Duncan pensó en el beso e hizo todo lo posible para convencerse a sí mismo de que sólo lo había hecho para que lo vieran los demás.

– No estamos saliendo, si eso es lo que quieres saber. La he contratado para hacer un trabajo, nada más.

– Me gustaría conocerla.

– Eres demasiado viejo para ella.

Su tío sonrió.

– Bueno, dejemos que eso lo decida Annie McCoy.

Pidieron el almuerzo y charlaron de trabajo mientras comían, como era su costumbre. De camino a su coche, el móvil de Duncan empezó a sonar, pero cuando miró la pantalla no reconoció el número.

– ¿Sí?

– Hola, soy Annie.

– ¿Algún problema? -le preguntó él. Tenían que acudir a una cena al día siguiente…

– No, pero es que vamos a comprar un árbol de Navidad esta tarde y he pensado que a lo mejor querrías venir con nosotras.

Duncan miró el teléfono durante un segundo antes de volver a ponerlo en su oreja.

– ¿Por qué?

– Porque es divertido y porque necesitas un poco de Navidad en tu vida. Pero si no quieres, no importa.

No quería. Y sin embargo, se encontró preguntando:

– ¿A qué hora?

– A las cuatro, en mi casa. Supongo que no tendrás una camioneta que me puedas prestar. El árbol nunca cabe en mi coche.

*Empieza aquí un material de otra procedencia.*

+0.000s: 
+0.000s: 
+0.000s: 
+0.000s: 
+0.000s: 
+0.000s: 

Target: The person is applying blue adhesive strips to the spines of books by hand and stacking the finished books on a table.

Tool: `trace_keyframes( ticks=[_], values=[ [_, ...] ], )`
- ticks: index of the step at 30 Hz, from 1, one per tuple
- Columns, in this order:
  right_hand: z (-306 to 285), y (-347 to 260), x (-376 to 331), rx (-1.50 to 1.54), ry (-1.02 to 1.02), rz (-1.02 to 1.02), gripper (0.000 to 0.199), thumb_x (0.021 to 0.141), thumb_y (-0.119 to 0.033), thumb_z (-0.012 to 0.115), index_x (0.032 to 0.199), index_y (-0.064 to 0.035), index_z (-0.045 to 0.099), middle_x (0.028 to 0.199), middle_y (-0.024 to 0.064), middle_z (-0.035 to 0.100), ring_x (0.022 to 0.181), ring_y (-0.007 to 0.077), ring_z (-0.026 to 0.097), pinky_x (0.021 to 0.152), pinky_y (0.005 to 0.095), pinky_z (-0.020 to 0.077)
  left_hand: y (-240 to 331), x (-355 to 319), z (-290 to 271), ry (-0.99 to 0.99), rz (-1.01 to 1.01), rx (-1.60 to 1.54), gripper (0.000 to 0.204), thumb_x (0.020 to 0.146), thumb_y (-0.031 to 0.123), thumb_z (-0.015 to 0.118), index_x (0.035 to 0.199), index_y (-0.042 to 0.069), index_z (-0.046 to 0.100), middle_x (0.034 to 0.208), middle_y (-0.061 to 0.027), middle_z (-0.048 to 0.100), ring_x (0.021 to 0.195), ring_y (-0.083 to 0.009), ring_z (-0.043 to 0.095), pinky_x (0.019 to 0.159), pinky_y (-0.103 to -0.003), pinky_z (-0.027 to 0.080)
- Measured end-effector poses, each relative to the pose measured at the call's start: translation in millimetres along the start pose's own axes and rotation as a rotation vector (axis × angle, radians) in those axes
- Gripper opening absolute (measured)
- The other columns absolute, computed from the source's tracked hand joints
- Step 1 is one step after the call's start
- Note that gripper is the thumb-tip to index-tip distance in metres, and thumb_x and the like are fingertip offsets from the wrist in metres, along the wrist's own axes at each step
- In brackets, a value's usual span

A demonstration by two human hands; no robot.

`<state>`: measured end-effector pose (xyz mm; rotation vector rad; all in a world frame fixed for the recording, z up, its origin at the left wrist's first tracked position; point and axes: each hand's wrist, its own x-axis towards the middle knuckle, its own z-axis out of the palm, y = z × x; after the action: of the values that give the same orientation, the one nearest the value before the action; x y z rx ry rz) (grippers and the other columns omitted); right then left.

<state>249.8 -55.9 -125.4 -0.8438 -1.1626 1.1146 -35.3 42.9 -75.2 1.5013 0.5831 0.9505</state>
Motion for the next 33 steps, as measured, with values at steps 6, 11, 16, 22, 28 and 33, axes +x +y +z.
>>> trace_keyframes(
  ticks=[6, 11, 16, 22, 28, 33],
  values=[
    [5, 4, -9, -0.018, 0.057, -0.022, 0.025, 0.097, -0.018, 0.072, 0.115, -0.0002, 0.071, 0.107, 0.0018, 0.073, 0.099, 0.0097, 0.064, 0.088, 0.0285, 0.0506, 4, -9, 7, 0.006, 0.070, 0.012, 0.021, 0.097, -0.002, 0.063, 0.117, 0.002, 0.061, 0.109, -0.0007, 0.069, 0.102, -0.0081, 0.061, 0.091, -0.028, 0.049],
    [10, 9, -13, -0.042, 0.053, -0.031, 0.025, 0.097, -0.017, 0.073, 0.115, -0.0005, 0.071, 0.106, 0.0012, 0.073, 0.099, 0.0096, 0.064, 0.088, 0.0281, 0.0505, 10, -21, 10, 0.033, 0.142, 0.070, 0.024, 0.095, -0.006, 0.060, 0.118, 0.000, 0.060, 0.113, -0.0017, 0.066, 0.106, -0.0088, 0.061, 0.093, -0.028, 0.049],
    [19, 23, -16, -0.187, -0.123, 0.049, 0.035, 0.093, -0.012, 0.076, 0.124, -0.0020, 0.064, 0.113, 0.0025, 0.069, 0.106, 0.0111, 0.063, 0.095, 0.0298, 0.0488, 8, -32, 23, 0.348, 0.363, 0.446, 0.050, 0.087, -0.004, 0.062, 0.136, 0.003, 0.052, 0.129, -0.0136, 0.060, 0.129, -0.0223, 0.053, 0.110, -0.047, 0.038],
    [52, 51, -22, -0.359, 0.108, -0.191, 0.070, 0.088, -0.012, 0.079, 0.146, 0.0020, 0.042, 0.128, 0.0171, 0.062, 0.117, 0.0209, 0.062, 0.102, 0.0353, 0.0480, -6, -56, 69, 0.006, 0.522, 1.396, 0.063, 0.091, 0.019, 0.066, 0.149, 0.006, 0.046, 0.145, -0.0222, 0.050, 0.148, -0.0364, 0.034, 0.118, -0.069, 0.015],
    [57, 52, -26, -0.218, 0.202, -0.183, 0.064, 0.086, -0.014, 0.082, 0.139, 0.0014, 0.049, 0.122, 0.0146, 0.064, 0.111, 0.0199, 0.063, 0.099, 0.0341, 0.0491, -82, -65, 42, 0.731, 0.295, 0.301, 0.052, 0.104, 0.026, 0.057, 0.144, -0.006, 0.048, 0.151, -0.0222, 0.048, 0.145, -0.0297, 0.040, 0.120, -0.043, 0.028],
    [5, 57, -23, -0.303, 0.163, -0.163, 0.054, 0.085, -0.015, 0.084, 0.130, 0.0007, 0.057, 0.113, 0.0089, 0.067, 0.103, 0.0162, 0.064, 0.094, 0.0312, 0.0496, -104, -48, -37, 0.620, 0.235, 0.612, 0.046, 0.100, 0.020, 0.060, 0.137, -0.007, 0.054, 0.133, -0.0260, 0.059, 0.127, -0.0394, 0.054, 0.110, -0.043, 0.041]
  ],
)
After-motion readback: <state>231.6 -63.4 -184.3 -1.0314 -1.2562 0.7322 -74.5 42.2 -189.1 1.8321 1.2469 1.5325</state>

– Tengo una flota de camiones, Annie. Me dedico a eso.

– Ah, es verdad. ¿Podrías prestarme uno? No tiene que ser muy grande.

Duncan se cambió el teléfono de oreja.

– Ah, entonces eso es lo que querías, que te prestase una camioneta. Yo no te intereso nada.

– No, bueno, debo reconocer que la camioneta es parte del interés, pero me gustaría que vinieras aunque no me la prestases.

– No sé si creerte.

– Yo no miento nunca.

– Bueno, está bien, nos vemos a las cuatro.

Duncan guardó el móvil en el bolsillo de la chaqueta, sacudiendo la cabeza.

Las mujeres le habían mentido muchas veces. Mentían para conseguir lo que querían. Incluso juraría que a veces mentían por costumbre. Valentina había sido la más mentirosa de todas. Le había dicho que lo quería y después lo había abandonado.